The game 39 idea tried to reconcile two ideas: not taking any games away from domestic fans, while atthe same time not feeding the extra-territorial fans the pablum of friendlies. The problem is that this can't actually be reconciled within the framework of a balanced schedule. And so for that reason if no other, these games abroad were never likely to work.
More instructive than the English fans' reaction - which was both predictable and selfish, given the extent to which their teams' good fortune depends on the pockets of others - was FIFA's. Blatter seemed to imply that competitve matches on foreign soil were contrary to article 2 of the FIFA statutes (really, Sepp? how 'bout the Mexicans playing their CONMEBOL qualifying tourneys in the US? Or the Italians playing the Supercoppa in Giants Stadium?) .
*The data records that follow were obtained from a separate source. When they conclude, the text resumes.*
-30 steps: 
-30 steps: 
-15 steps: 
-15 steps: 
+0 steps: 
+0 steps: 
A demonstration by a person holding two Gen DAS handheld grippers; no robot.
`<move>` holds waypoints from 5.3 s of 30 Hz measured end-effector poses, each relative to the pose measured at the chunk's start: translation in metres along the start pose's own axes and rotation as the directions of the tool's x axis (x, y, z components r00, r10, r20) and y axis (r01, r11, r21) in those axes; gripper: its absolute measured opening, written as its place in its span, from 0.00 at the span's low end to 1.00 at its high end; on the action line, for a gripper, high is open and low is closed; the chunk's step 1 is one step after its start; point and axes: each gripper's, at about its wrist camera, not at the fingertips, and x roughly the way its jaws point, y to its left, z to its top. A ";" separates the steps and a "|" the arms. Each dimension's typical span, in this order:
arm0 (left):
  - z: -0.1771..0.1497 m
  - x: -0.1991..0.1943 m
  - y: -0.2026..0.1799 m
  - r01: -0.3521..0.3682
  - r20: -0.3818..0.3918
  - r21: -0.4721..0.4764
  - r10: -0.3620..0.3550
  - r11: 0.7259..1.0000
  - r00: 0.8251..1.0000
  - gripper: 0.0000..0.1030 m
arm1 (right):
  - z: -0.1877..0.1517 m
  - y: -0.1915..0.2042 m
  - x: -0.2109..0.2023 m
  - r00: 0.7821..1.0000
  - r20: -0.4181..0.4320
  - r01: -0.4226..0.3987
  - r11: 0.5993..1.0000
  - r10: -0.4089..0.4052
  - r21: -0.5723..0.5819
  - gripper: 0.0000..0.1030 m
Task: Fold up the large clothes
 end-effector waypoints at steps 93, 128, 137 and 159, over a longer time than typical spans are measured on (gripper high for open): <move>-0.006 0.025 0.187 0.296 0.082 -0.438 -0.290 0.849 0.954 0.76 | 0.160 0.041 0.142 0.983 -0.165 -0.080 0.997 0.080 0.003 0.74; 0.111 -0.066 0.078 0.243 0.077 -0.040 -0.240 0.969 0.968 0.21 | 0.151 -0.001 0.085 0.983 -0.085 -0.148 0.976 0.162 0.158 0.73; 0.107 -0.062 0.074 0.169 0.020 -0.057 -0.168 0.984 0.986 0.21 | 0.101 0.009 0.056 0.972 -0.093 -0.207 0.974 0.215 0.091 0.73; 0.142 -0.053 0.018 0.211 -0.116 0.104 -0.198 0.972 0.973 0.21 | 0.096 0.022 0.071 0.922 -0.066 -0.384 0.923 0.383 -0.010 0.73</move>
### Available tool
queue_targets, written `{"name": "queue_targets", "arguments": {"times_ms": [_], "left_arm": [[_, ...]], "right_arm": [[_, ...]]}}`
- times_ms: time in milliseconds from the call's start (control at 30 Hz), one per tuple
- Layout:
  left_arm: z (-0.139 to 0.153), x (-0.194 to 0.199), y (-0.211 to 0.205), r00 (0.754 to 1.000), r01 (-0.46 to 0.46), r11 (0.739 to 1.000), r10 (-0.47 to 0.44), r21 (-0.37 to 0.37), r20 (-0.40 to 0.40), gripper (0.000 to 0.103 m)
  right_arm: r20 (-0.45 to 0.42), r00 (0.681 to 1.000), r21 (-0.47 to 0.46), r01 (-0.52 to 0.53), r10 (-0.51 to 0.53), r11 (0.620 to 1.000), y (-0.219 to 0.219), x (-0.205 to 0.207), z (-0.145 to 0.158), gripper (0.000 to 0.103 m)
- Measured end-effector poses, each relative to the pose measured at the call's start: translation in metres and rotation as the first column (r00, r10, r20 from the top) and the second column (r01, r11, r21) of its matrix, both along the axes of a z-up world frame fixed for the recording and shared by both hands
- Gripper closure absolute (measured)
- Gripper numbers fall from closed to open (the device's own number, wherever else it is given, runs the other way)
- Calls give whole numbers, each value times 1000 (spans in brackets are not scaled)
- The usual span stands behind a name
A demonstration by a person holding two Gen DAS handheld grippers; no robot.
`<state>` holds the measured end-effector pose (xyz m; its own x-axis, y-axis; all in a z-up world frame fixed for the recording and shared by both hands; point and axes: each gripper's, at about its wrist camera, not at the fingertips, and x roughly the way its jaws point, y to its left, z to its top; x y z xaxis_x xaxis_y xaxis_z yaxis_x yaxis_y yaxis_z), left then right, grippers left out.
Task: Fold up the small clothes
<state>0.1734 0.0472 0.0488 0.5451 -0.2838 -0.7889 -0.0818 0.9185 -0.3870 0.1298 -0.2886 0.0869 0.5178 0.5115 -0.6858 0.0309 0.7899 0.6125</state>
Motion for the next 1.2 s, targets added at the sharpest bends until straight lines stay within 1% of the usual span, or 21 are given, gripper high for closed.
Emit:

What Blatter's really worried about is a league and it's clubs transcending FIFA's rigidly Westphalian system, which allows FA suits to act like dictators within their own spheres (a curious echo of the pre-Westphalian doctrine of
cuius region eius religio). Once a league gets big enough to transcend this, then the moral basis for the current organziation of FIFA collapses.
Where sovereign interests are at stake, it makes sense that international organiations are organized along national lines. Where sovereign interests are not at stake - and in sport there's no real reason they should be, apart from the historical accident of Baron de Coubertin having started international sport at right about the time classic 19th century nationalism was at its height - then a FIFA-like organization is less obviously necessary. The Premiership's growing dominance is, in a very real sense, an existential challenge to FIFA - a constant reminder that the Westphalian organization of sports is not immutable.
For those of you wondering where this might lead, think about the relationship between the NHL and the International Ice Hockey Federation. Now, the Premiership isn't ever going to be as powerful as the NHL because the gap between it and other leagues is never likely to grow that wide. But it goes to show that there are other possible balances of power between popular multi-national leagues and international governing bodies.
As the (nearly) always-wise Arsene Wenger has said, Game 39 may be dead at the moment, but the idea of global expansion is very unlikely to go away because there are massive gains for clubs to reap by finding ways to go global. Traditionalists won't likely. But being the World's League means you have to go meet the world occasionally. This story has a very long way to run; and should we get a pair of all-England semis, the debate will merely intensify.